WHAT IS NEEDED:
With the line containing "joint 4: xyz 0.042" as the starting point, output every line of the data below through its final line, character for character.

COLLECTED DATA:
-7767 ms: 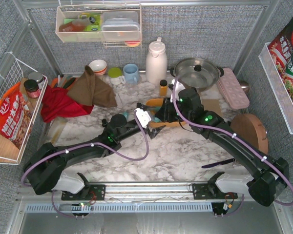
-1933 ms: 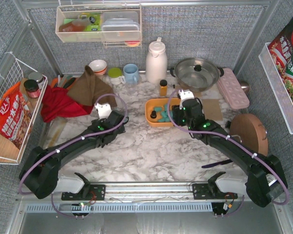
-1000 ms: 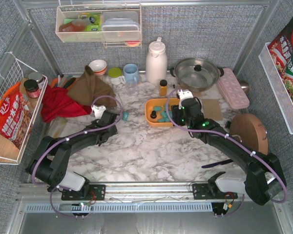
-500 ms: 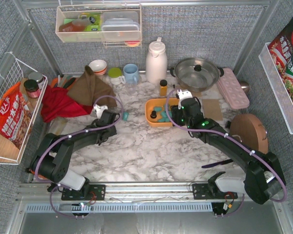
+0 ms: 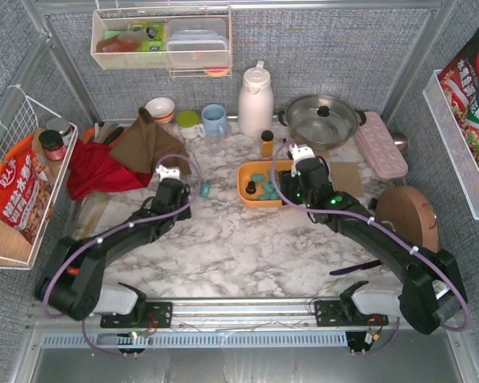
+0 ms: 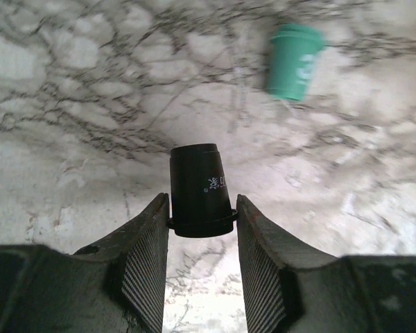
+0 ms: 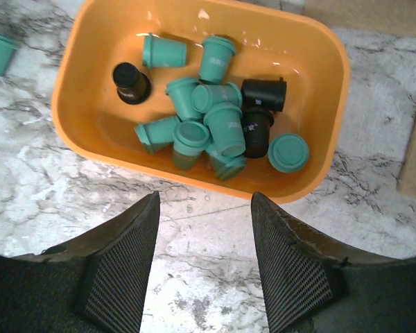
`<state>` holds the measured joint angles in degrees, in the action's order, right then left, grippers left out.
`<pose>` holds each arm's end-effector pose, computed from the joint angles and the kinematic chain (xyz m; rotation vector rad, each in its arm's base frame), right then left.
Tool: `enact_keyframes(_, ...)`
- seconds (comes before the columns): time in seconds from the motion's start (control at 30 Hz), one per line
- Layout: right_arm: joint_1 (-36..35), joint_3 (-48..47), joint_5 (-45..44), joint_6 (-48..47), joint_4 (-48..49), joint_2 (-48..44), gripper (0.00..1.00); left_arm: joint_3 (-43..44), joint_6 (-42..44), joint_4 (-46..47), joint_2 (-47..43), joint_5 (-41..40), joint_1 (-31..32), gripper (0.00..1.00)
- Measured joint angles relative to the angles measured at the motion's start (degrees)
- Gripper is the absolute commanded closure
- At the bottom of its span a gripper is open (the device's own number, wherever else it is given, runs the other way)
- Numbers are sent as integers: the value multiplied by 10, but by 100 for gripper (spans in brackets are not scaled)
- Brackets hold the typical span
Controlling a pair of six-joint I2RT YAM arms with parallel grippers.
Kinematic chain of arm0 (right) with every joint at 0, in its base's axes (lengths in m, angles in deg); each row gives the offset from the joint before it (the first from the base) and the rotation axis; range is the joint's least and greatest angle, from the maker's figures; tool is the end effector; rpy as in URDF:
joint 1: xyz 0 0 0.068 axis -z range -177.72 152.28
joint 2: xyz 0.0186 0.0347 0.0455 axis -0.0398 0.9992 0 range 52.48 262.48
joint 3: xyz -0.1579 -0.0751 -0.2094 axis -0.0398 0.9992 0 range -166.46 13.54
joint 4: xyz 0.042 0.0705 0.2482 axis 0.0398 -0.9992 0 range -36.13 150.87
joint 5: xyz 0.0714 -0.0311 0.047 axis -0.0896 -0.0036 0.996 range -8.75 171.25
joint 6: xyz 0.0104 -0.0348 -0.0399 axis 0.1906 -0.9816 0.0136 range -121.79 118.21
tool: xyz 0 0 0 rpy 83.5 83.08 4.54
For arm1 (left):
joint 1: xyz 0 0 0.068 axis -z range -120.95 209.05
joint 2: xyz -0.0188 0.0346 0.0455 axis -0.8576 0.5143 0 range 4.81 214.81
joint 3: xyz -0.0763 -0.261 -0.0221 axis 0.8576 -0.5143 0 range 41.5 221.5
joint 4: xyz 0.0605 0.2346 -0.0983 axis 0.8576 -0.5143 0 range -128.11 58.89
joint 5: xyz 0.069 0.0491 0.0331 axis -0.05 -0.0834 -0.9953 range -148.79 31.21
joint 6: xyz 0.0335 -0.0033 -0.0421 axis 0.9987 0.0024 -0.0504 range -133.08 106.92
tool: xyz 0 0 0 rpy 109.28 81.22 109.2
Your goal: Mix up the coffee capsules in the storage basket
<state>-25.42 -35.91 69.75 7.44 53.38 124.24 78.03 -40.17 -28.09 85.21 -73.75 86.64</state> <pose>0.2523 0.1244 0.2725 -0.2140 2.0736 0.1833 0.2490 -0.1198 0.1764 -0.1259 2.2599 -0.2113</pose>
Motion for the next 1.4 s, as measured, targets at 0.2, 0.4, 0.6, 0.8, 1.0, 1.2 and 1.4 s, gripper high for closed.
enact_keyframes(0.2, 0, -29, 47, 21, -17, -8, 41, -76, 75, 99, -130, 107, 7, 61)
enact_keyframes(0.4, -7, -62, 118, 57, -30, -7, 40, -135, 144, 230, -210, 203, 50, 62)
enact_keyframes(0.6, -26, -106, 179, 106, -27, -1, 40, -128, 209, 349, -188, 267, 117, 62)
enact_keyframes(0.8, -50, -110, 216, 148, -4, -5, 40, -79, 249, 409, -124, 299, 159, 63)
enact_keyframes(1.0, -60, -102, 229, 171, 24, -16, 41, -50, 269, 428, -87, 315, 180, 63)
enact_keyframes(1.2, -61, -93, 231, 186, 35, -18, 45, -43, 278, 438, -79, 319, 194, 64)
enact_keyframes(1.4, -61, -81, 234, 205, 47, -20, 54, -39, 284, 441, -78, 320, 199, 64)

ANSWER FOR THIS EXERCISE:
joint 4: xyz 0.042 0.0705 0.2482 axis 0.0398 -0.9992 0 range -36.13 150.87
joint 5: xyz 0.0714 -0.0311 0.047 axis -0.0896 -0.0036 0.996 range -8.75 171.25
joint 6: xyz 0.0104 -0.0348 -0.0399 axis 0.1906 -0.9816 0.0136 range -121.79 118.21
tool: xyz 0 0 0 rpy 83.5 83.08 4.54
For arm1 (left):
joint 1: xyz 0 0 0.068 axis -z range -120.95 209.05
joint 2: xyz -0.0188 0.0346 0.0455 axis -0.8576 0.5143 0 range 4.81 214.81
joint 3: xyz -0.0763 -0.261 -0.0221 axis 0.8576 -0.5143 0 range 41.5 221.5
joint 4: xyz 0.0605 0.2346 -0.0983 axis 0.8576 -0.5143 0 range -128.11 58.89
joint 5: xyz 0.069 0.0491 0.0331 axis -0.05 -0.0834 -0.9953 range -148.79 31.21
joint 6: xyz 0.0335 -0.0033 -0.0421 axis 0.9987 0.0024 -0.0504 range -133.08 106.92
tool: xyz 0 0 0 rpy 109.28 81.22 109.2
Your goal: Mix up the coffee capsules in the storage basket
<state>-25.42 -35.91 69.75 7.44 53.38 124.24 78.03 -40.17 -28.09 85.21 -73.75 86.64</state> <pose>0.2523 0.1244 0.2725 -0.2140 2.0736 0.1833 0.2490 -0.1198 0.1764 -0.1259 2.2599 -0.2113</pose>
Motion for the next 1.4 s, as measured, targets at 0.2, 0.4, 0.6, 0.8, 1.0, 1.2 and 1.4 s, gripper high for closed.
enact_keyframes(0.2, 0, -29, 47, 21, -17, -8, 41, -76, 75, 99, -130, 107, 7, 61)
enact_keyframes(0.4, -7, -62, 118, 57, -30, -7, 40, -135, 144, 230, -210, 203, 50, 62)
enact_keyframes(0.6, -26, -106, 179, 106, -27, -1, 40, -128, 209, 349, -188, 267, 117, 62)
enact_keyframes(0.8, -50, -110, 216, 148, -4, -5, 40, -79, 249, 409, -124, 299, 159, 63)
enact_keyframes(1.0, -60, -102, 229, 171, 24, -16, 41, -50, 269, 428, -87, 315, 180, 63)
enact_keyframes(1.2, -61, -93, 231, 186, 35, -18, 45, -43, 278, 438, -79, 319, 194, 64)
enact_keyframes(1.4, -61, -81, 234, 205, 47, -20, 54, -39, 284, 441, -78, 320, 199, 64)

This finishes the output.